A censura mais engraçada é
provavelmente aquela que, apesar de reconhecer a fidelidade da adaptação, acusa
nosso caro Otto de mostrar diretamente demais e sem pudor aquilo que o romance
encobria com suas pequenas frases de inseto roedor: é como censurar Preminger
por ter substituído as mentiras da má literatura pela verdade do grande cinema,
sendo este a arte da linha reta, ou da curva mais firme, a mais regular³. A
invenção que explode em cada plano desse filme é primeiramente um certo gênio
do atalho: a arte do desenhista (e a passagem de Angel Face [1952] a Bonjour
Tristesse é a de um esboço ao afresco) é saber quais traços são essenciais, quais
devem ser acentuados ou eliminados, quais devem ser às vezes inteiramente
inventados para completarem um rendilhado confuso; a arte do cineasta é a de
saber quais são os elementos, de um espetáculo ou de um fato, indispensáveis ao
equilíbrio da figura, isto é, da cena tal como inscrita em seu lugar definitivo
no filme. Se essa noção de invenção, na qual se resume toda a grande arte, lhes
parece confusa, digamos que ela é precisamente o que separa um Preminger do
autor, por exemplo, de Kanal4, trabalho de escola em que o cuidado é sempre
discernível, e em que o assunto mais alto vira um desenrolar retórico; se é bom
aplicar um método, que seja sem ostentar a aplicação.
A facilidade passa
facilmente por superficial; é o que faz sua força, pois não se desconfia dela;
ela toca o peito antes que ele apareça fendido. Se Preminger, que talvez jamais
tenha escrito uma só linha de seus scripts, é porém plenamente digno do belo
título de autor de filmes, é pelo gênio singular que lhe permite encarnar o
espírito nas criaturas mais teóricas, sejam elas as medíocres marionetes de uma
pequena comédia licenciosa ou de um romance policial qualquer, sejam os
espectros altivos de Bernard Shaw. Carne fraternal, animada por uma mesma
paixão, por um mesmo gosto do absoluto, seja o da infelicidade, o da queda ou o
da revolta; heróis irmãos de seu Pigmaleão, todos seduzidos igualmente pela
aposta, a mesma vontade de negar o impossível, prestes a pagar o preço do
desafio: donde sua tristeza, outro nome da lucidez.

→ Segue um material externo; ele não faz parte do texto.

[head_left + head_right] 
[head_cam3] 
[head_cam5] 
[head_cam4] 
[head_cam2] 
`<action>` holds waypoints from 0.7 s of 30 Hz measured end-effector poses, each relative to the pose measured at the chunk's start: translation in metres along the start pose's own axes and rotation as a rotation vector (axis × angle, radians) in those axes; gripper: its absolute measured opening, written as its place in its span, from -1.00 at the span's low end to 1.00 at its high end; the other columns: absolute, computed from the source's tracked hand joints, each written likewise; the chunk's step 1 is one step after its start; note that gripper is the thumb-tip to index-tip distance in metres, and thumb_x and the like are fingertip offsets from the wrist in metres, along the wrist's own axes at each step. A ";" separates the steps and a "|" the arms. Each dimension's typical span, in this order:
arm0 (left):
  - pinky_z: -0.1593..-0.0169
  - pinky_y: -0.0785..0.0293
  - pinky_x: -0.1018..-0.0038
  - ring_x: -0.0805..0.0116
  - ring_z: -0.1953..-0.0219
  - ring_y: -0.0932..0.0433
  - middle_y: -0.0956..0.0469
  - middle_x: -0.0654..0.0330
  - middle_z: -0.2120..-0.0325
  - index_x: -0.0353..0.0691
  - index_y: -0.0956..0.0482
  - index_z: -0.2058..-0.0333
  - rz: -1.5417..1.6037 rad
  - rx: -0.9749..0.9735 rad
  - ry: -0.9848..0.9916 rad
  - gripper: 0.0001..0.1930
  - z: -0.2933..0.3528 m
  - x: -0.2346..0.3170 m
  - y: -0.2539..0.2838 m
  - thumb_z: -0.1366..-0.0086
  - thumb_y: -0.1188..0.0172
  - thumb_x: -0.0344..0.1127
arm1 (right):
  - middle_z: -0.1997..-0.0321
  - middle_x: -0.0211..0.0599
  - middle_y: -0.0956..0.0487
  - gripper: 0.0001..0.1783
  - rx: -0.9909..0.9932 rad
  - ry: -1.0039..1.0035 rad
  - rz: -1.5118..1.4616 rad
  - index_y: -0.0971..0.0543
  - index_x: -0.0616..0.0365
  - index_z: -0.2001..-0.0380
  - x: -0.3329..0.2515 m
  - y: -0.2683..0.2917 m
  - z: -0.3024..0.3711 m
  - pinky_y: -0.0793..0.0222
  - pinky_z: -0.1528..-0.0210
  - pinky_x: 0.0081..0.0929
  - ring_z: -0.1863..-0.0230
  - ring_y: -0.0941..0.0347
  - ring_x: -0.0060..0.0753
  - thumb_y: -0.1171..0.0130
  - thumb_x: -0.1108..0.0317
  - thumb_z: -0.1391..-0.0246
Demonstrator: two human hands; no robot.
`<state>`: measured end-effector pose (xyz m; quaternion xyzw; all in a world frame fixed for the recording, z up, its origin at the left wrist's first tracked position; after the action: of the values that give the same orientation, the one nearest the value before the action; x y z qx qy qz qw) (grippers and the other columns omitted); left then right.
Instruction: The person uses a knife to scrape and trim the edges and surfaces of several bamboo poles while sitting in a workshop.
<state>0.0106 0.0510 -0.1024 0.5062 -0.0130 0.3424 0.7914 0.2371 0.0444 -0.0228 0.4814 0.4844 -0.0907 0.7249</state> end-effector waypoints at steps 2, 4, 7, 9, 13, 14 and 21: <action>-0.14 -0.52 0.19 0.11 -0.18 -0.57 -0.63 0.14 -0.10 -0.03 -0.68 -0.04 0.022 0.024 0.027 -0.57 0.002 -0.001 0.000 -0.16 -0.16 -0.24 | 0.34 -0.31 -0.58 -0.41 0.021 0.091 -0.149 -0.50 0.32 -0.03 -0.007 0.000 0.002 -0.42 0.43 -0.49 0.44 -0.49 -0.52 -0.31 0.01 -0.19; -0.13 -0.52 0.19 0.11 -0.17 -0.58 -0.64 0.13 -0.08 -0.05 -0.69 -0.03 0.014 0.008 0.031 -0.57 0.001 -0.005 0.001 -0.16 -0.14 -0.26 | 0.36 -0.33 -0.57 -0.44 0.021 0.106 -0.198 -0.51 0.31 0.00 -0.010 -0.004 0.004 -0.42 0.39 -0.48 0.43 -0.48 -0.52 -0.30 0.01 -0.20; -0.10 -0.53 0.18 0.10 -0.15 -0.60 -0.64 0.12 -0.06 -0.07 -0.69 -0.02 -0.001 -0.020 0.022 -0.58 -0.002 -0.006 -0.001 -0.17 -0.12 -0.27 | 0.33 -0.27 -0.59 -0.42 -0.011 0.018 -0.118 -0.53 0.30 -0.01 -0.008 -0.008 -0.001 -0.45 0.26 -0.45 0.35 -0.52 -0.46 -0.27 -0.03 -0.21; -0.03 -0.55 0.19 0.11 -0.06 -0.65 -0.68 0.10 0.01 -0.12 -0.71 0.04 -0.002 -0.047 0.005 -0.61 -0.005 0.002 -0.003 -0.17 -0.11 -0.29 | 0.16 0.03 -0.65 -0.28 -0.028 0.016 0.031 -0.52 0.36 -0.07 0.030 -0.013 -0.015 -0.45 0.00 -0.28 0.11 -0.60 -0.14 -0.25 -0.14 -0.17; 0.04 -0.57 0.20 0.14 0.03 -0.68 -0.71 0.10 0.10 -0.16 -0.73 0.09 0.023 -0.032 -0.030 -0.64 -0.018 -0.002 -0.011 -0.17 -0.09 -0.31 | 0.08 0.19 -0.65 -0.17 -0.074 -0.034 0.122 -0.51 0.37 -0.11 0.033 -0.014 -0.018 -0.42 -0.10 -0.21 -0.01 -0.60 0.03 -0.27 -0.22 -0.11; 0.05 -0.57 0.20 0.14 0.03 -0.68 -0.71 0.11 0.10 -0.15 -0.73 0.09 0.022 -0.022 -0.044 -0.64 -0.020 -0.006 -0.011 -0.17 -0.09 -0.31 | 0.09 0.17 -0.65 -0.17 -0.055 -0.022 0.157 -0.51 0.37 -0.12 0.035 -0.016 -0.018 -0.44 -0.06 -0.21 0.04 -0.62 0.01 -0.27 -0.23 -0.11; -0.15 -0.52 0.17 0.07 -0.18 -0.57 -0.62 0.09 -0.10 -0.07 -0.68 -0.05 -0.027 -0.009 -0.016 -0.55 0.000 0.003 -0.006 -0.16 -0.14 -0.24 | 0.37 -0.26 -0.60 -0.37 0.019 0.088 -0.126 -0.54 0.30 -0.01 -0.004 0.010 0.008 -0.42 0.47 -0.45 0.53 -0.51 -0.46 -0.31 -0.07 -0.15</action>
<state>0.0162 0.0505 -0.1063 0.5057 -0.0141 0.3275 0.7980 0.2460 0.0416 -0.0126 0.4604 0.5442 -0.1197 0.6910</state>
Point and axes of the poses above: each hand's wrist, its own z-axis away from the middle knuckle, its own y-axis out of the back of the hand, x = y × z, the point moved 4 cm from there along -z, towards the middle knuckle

Os nomes reunidos de Ophuls,
Mizoguchi, Astruc, Preminger (ophulsiana é a abertura; astruciana, a farândola
– ou o inverso –; mizoguchiano, o último plano) definem uma nova noção do
cinema “puro”, jogo de espelhos em que o objeto, longe de ser destruído, revela
e superpõe todos os seus rostos. Levando nossa arte ao ponto a que Picasso
conduziu a pintura, essa ideia do cinema moderno é também um absoluto, ao qual
tudo pode ser sacrificado. Eis, aliás, o perigo: eis por que, por maiores que
sejam estes cineastas, o único que permanece exemplar é Rossellini, que,
possuindo também este segredo, ousa sacrificá-lo a outra coisa, para servir
àquilo que redireciona5 seu poder de tudo submeter às suas metamorfoses.
Notas:
1
“Sainte Cécile”, Cahiers du Cinéma, n.82, abril de 1958, pp. 52-54. Traduzido
do francês por Íris Araújo e Mateus Araújo e extraído do catálogo “Jacques Rivette – Já Não Somos Inocentes”.
2 No original, “l’art de la mise-en-scène est d’abord un art de mise en place, ou en temps, voulus”. [N.d.T.]
3 No original, “... la mieux soumise aux flancs du vase”. [N.d.T.]
4 Kanal (1957) era o segundo longa-metragem de Andrzej Wajda. [N.d.T.]
5 No original, “tire ailleurs”. [N.d.T.]
2 No original, “l’art de la mise-en-scène est d’abord un art de mise en place, ou en temps, voulus”. [N.d.T.]
3 No original, “... la mieux soumise aux flancs du vase”. [N.d.T.]
4 Kanal (1957) era o segundo longa-metragem de Andrzej Wajda. [N.d.T.]